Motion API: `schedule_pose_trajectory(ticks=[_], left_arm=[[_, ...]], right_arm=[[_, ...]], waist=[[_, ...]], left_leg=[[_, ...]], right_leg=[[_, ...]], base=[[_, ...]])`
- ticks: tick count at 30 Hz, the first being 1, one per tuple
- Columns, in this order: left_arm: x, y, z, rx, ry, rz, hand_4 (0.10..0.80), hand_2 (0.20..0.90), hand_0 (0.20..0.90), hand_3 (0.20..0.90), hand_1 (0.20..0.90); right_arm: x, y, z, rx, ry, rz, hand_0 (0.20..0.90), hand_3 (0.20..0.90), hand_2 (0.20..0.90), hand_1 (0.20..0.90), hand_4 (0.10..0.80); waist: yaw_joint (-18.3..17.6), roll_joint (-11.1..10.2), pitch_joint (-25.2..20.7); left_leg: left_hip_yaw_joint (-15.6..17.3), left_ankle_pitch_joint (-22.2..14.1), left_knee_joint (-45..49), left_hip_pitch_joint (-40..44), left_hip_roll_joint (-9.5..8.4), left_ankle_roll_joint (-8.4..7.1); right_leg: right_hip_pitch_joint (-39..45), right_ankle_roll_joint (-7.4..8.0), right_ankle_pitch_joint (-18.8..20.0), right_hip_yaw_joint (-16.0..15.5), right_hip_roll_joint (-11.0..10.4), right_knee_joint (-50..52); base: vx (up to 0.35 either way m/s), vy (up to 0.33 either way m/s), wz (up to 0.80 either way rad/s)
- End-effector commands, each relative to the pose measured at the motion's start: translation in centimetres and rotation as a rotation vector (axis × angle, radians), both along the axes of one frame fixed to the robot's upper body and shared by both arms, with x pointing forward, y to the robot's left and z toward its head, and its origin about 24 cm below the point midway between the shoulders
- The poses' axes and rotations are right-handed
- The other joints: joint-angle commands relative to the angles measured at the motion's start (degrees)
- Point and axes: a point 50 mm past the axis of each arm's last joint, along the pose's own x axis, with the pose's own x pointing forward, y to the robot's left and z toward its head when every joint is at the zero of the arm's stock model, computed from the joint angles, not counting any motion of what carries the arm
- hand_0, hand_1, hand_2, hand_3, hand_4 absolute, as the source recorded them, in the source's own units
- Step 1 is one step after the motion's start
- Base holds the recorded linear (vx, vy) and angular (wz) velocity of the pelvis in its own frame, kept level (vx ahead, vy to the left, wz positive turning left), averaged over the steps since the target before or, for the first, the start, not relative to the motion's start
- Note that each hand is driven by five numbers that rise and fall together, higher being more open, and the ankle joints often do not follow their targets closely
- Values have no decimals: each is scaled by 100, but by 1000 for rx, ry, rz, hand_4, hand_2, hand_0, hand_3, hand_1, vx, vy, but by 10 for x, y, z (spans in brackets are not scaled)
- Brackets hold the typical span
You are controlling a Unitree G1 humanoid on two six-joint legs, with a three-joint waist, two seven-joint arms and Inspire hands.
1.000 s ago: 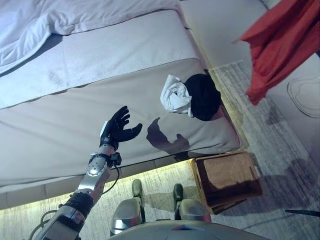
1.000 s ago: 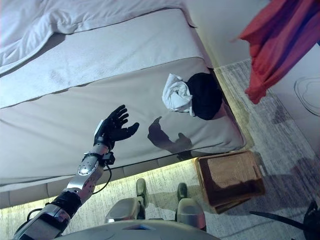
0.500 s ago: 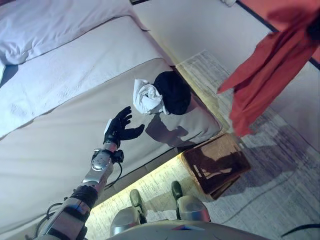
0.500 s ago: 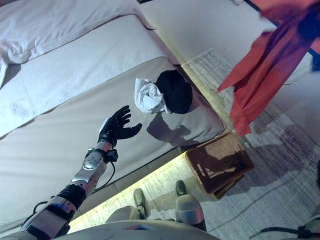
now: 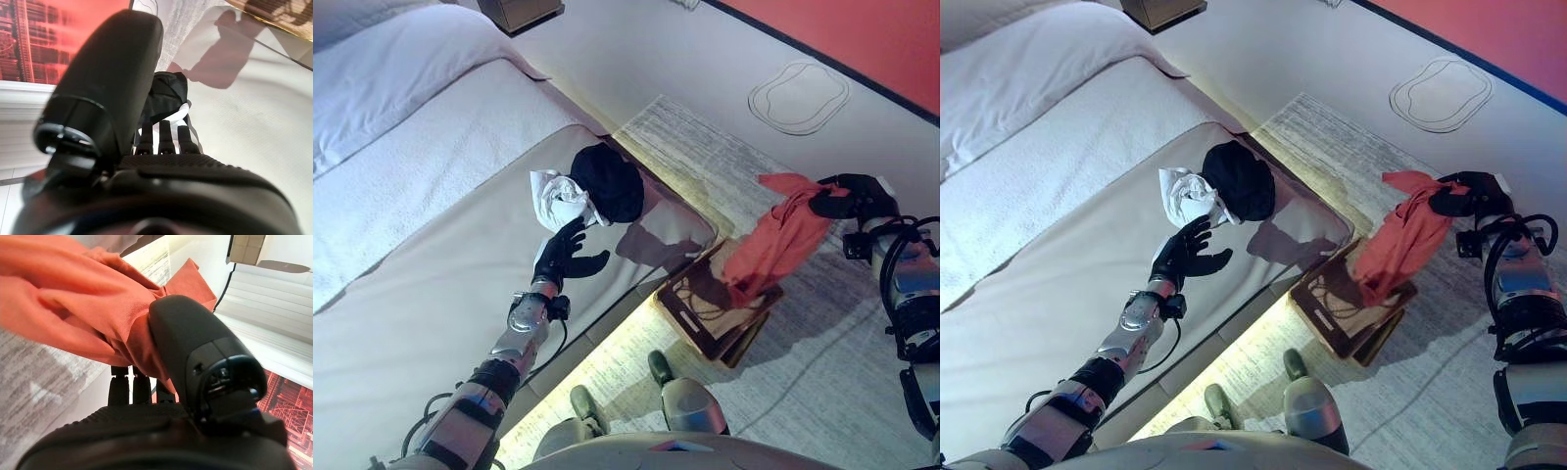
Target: Pick up the clothes from the bed and place them into the basket
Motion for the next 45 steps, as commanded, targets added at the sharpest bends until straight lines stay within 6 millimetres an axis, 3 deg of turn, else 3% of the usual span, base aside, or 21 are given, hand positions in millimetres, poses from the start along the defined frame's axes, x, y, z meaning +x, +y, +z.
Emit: schedule_pose_trajectory(ticks=[1, 6, 14, 26, 28, 29, 37, 43, 45], left_arm=[[2, -3, 6, 27, -73, -41, 800, 900, 900, 900, 900], [2, -6, 5, 19, -76, -58, 800, 900, 900, 900, 900], [1, -13, 2, 17, -73, -83, 800, 900, 900, 900, 900], [3, -15, 3, 26, -76, -90, 800, 900, 900, 900, 900], [4, -16, 3, 30, -78, -104, 800, 900, 900, 900, 900], [4, -16, 3, 32, -79, -109, 800, 900, 900, 900, 900], [6, -18, 6, 36, -90, -132, 800, 900, 900, 900, 900], [6, -16, 8, 34, -95, -117, 800, 900, 900, 900, 900], [6, -14, 9, 29, -98, -109, 800, 900, 900, 900, 900]], right_arm=[[14, 15, 30, -78, -175, 59, 300, 200, 300, 300, 100], [15, 32, 9, -71, -118, 105, 300, 200, 300, 300, 100], [15, 42, -20, -24, -19, 134, 300, 200, 300, 300, 100], [-18, 37, -94, 69, 189, 66, 300, 200, 300, 300, 100], [-26, 34, -106, 82, 237, 43, 813, 798, 813, 813, 698], [-29, 33, -109, 80, 249, 34, 900, 900, 900, 900, 800], [-43, 23, -122, 68, 302, -31, 900, 900, 900, 900, 800], [-40, 20, -114, 5, 296, -47, 900, 900, 900, 900, 800], [-30, 21, -102, -20, 258, -45, 900, 900, 900, 900, 800]], waist=[[150, -135, -735], [123, -95, -724], [173, -65, -725], [337, -45, -707], [370, -46, -709], [379, -47, -707], [455, -47, -689], [479, -75, -674], [495, -87, -651]], left_leg=[[-155, -1147, 655, -20, 59, 15], [-108, -1174, 648, 10, 54, 20], [-91, -1200, 694, 20, 65, 18], [-238, -1116, 577, 29, 79, 21], [-262, -1105, 565, 29, 76, 22], [-271, -1102, 560, 30, 74, 23], [-377, -1085, 546, 43, 62, 41], [-439, -1075, 543, 42, 53, 43], [-494, -1070, 539, 44, 50, 43]], right_leg=[[-551, 43, -216, -299, 32, 537], [-580, 58, -199, -279, 31, 536], [-581, 59, -202, -313, 20, 545], [-549, 76, -199, -444, 1, 521], [-536, 77, -198, -460, -2, 513], [-529, 78, -195, -461, -4, 509], [-501, 86, -184, -492, -12, 519], [-474, 84, -179, -491, -14, 509], [-461, 68, -192, -506, -19, 521]], base=[[0, 0, 0], [0, 0, 0], [1, -3, 0], [-1, -1, 1], [-11, -13, 11], [-7, -12, 13], [2, -7, 6], [6, -1, 1], [22, -9, 6]])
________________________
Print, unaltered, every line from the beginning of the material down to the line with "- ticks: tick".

Solved problem:
Motion API: `schedule_pose_trajectory(ticks=[_], left_arm=[[_, ...]], right_arm=[[_, ...]], waist=[[_, ...]], left_leg=[[_, ...]], right_leg=[[_, ...]], base=[[_, ...]])`
- ticks: tick count at 30 Hz, the first being 1, one per tuple

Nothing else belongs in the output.